Sigo confiando en que desear las cosas de corazón nos ayuda a avanzar en su logro, pese a haber comprobado que tantas veces no basta. Quiero creer que somos un poco dueños de nuestros destinos, aun sabiendo que hay tantos factores con los que no contamos. Lo más importante de la vida se debe en apariencia al azar: quiénes son nuestros padres, los amigos de la infancia, tener o no un compañero de vida, unos hijos, hacer grandes cosas, vivir sin pena ni gloria.
Muchas veces el final feliz barre de un golpe los escollos del camino. Así nos lo venden al menos los cuentos y películas. Bien está lo que bien acaba, mereció la pena esperar. Mientras, acecha el sentimiento de impotencia, porque el amor no aparece, porque los hijos no llegan. Existen muchos motivos para sufrir, pocos tan poderosos y recurrentes.

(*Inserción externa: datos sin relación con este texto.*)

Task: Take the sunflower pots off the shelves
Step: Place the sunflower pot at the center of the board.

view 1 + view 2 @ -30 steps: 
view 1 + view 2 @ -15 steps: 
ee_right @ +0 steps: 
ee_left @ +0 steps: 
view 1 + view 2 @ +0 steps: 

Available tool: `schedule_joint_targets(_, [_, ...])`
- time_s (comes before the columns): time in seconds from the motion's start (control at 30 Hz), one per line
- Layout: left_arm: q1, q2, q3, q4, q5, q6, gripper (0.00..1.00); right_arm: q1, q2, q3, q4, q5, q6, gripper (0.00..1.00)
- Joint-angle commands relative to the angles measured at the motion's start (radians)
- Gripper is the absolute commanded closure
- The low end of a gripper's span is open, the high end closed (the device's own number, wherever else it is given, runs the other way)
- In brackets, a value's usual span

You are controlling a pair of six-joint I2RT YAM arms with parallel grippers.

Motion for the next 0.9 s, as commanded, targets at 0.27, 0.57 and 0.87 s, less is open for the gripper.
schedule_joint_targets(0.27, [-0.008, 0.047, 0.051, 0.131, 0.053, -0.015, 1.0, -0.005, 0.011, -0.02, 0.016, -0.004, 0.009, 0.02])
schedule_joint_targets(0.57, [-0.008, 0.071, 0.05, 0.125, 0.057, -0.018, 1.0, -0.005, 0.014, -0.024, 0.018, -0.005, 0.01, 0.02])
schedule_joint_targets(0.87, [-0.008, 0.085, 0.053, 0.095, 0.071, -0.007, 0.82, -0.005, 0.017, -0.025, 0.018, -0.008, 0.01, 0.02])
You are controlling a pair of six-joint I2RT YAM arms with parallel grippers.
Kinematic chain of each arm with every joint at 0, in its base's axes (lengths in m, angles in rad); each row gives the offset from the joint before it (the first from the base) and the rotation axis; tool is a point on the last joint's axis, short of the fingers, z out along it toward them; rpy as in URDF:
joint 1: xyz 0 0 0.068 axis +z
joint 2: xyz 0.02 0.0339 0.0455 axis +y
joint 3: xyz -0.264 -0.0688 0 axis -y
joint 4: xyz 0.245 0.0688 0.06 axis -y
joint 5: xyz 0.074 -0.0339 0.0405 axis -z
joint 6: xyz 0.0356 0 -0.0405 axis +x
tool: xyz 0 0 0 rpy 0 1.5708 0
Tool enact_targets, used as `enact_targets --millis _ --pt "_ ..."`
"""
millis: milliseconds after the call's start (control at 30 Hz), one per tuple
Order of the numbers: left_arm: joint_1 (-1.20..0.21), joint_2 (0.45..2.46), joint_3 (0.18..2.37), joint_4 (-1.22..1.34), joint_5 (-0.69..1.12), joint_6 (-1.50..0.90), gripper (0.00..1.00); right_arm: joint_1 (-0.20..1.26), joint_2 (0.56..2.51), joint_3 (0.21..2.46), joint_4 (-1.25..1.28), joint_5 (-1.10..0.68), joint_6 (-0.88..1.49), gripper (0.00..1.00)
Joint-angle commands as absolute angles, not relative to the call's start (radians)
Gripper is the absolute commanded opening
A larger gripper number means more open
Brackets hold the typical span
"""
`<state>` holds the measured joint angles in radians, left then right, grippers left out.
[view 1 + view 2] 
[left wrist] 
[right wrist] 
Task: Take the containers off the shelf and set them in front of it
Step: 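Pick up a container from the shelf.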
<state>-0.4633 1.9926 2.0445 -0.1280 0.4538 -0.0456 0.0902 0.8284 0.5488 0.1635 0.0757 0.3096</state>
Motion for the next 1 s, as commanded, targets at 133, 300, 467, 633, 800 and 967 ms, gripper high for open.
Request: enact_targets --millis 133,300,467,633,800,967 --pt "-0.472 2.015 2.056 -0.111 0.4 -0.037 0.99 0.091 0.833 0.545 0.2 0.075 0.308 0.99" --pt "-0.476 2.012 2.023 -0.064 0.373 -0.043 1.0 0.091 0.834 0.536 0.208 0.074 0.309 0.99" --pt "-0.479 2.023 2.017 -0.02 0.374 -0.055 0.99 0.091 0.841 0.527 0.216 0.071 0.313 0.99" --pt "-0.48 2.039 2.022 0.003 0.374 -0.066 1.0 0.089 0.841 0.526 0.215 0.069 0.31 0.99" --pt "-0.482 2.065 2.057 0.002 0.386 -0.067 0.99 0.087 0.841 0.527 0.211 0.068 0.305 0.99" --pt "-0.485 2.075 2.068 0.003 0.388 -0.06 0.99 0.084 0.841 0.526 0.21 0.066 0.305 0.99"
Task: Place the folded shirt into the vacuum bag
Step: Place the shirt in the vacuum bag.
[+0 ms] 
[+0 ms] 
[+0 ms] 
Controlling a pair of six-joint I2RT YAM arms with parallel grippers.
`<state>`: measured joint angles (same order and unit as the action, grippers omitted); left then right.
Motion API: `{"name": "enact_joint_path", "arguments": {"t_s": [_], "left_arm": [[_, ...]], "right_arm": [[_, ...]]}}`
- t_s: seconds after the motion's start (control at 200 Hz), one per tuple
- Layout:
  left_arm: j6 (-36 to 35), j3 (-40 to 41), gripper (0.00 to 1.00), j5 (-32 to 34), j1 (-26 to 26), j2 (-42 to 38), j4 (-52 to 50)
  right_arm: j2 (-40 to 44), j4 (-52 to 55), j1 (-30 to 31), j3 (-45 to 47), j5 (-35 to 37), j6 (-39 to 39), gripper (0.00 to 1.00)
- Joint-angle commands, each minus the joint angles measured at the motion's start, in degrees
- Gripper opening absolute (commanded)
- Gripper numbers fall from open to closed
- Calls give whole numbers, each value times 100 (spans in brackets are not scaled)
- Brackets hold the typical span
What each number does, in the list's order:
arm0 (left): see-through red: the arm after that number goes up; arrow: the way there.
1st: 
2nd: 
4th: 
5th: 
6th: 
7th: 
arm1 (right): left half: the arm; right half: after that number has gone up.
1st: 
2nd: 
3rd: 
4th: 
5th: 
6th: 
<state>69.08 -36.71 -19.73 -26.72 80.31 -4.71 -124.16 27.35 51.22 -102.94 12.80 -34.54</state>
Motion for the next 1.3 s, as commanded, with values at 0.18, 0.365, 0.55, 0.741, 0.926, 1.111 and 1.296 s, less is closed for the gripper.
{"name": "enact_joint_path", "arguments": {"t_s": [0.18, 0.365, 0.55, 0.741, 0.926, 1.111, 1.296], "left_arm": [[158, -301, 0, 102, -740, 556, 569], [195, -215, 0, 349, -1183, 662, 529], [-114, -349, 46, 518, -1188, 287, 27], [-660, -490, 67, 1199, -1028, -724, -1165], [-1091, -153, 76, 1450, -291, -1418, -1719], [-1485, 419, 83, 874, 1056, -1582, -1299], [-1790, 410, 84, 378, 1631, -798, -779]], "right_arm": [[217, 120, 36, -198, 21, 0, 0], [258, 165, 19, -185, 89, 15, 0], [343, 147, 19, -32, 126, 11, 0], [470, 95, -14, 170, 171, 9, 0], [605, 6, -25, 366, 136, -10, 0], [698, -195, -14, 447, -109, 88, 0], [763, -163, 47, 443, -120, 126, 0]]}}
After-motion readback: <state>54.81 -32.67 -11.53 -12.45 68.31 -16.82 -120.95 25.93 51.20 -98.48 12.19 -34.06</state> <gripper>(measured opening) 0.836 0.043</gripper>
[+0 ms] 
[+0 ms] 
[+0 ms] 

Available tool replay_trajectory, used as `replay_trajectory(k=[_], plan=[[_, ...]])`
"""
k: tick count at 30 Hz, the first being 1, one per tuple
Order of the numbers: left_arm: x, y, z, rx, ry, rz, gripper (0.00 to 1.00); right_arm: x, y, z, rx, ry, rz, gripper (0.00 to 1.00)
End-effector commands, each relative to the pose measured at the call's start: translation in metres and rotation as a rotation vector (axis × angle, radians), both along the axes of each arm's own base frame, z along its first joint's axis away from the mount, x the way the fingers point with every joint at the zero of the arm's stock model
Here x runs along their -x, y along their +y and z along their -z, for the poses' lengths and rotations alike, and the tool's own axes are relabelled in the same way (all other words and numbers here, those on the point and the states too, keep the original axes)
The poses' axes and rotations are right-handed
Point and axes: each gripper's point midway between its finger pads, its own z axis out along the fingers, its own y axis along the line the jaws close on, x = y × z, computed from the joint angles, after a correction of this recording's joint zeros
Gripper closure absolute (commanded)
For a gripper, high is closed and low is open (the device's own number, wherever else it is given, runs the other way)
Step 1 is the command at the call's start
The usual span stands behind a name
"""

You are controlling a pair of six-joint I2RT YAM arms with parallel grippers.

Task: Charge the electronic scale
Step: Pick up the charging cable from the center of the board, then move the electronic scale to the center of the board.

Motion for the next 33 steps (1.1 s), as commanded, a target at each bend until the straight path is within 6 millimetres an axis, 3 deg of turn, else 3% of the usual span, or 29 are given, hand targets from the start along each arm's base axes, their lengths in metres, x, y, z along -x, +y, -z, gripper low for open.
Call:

Desde que la maternidad pasó a protagonizar mi vida he hablado con infinidad de mujeres para las que llegar hasta allí fue una carrera de obstáculos. El paso del tiempo sin resultados, primero los consejos de amigas y foros de internet, luego tratamientos que se van complicando, momentos de desesperanza, la tentación de tirar la toalla.
A veces un día, no sabes bien cómo, las cosas se ponen de que sí. Parece como si la vida se hubiera aliado para que esa personita llegue y lo cambie todo. Sigues sin creer en el destino, pero es como si una fuerza poderosa hubiera decidido que sería él, o ella, justo este día, a esta hora. A lo mejor el deseo tuvo que ver, quizá estaba escrito desde el principio de los tiempos; en realidad, ni lo sabes ni te importa.